Cathy is the author of Performance Breakthrough: A Radical Approach to Success at Work (Hachette Books, on sale April 12, 2016), in which she presents her revolutionary approach to learning and growing. She is also an artistic associate at the award-winning Castillo Theatre in New York City, where she performs regularly with the musical improv comedy troupe the Proverbial Loons. Less frequently, she sings jazz and R&B on any stage she can find…or create.
Collaborative Gain is a community of senior leaders—peers across a range of industries—who help each other lead innovation and customer-centric change.

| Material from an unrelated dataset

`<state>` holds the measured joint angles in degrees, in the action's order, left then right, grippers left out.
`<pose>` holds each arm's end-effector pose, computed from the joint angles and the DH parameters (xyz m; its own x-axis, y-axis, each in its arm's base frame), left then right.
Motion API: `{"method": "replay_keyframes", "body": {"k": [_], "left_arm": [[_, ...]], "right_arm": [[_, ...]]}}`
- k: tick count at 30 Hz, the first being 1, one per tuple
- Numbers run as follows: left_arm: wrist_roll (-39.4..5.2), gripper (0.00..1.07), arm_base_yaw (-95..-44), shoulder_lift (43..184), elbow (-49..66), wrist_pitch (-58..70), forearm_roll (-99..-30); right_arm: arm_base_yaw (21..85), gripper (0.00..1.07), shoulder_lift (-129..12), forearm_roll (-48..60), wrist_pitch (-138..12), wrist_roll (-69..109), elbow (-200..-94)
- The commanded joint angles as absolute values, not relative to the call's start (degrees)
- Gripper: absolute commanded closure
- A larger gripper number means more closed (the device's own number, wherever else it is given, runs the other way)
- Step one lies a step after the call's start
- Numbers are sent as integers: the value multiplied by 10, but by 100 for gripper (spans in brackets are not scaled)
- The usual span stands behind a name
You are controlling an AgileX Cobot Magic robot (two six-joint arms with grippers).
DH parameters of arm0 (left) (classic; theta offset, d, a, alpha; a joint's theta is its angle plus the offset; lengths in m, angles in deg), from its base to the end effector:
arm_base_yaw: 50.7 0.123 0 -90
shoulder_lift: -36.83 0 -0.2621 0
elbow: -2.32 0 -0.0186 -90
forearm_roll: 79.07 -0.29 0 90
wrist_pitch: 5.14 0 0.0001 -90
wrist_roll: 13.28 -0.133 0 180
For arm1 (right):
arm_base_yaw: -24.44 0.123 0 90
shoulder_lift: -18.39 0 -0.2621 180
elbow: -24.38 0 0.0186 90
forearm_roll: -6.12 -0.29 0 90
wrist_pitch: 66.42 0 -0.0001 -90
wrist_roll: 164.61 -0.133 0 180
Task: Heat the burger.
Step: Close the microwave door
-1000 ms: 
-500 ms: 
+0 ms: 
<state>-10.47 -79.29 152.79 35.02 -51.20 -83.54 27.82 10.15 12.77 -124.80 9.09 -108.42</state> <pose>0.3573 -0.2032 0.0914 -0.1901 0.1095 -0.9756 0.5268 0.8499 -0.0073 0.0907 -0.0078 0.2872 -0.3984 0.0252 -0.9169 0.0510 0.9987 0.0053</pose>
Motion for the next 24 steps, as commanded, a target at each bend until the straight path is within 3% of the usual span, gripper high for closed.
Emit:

Our primary service is the Collaborative Gain Councils founded by Phil Terry in 2002, then CEO of Creative Good, with other Internet pioneers like Marissa Mayer, then of Google, Elizabeth Peaslee, then head of product for Travelocity, and others.
Each council has 12-15 non-competing peers (i.e. Chief Product Officers and others) who make a commitment to helping their fellow members learn from their own mistakes and successes. Members come not to learn from third-party experts or consultants but from each other – smart, operating executives making key decisions everyday.